In part 2, you will test how the "Rolling Update" deployment pattern works. A deployment defined with a strategy of type "Rolling Update" updates pods in a rolling fashion i.e. a secondary ReplicaSet is created with the new version of the application, then the number of replicas of the old version is decreased and the new version is increased until the correct number of replicas is reached.

The rolling update strategy ensures there are some pods available to continue serving traffic during the update, so there is no downtime. However, both the old and new pods run side by side while the update is taking place, meaning any data stores or clients must be able to interact with both versions.

Rolling Update Strategy

Advantages

  • Low/No application downtime
  • The new version is released gradually
  • Well suited for stateful applications that can handle rebalancing of the data

Disadvantages

  • Rollout/rollback can take time
  • Supporting multiple APIs is hard
  • No control over traffic

Estimated Time

Estimated time burden for this part is 5 minutes.


Background

This part assumes you completed Part-2 and are continuing from that point onwards.


Step 1: Setup

  • Open Terminal
  • Copy the following command, enter the External-IP for your Load Balancer and execute it.
while true; do sleep 1; curl http://<External-IP from above>;done

This will execute cURL against the configured IP every second.
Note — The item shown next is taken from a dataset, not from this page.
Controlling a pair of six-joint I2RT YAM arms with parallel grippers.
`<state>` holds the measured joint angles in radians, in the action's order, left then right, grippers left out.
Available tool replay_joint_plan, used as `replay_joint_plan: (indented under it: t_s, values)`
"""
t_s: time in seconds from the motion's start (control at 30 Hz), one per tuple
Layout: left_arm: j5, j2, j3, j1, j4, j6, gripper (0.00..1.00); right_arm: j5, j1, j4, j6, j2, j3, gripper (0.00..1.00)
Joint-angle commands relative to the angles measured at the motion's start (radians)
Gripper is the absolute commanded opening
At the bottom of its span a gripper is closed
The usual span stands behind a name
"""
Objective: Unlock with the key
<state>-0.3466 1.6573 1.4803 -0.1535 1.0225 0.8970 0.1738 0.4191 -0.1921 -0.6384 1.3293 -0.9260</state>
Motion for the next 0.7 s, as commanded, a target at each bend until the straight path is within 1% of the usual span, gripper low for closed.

You should see something like the following.

Blue v2
Blue v2
Blue v2....

Step 2: Update Strategy

  • Navigate to your Git repo -> echo.yaml file and Edit
  • Copy the following and replace the "strategy" section with this
  • Commit the file in your Git repository
  strategy:
    type: RollingUpdate
    rollingUpdate:
      maxSurge: 2       
      maxUnavailable: 1

When using the RollingUpdate strategy, there are options that allow us to fine-tune the update process:

  • maxSurge: The number of pods that can be created above the desired amount of pods during an update. This can be an absolute number or percentage of the replicas count. The default is 25%.

  • maxUnavailable: The number of pods that can be unavailable during the update process. This can be an absolute number or a percentage of the replicas count; the default is 25%.


Step 3: Update Message

  • Navigate to your Git repo -> echo.yaml file and Edit
  • Update the text for "args" from "-text=Blue v2" to "-text=Blue v3"
  • Commit the changes to your Git repository

The update will trigger the Gitops pipeline and it will automatically update the workload on the cluster. You should see something like the following in a few minutes. Notice that the new pods (based on v3) are created in parallel to the existing pods and that there is "zero downtime" for the application

Blue v2
Blue v2
Blue v2
Blue v3
Blue v3
Blue v3
Blue v3

Recap

In this part, you tested and experienced how the "Rolling Update" deployment pattern/strategy works.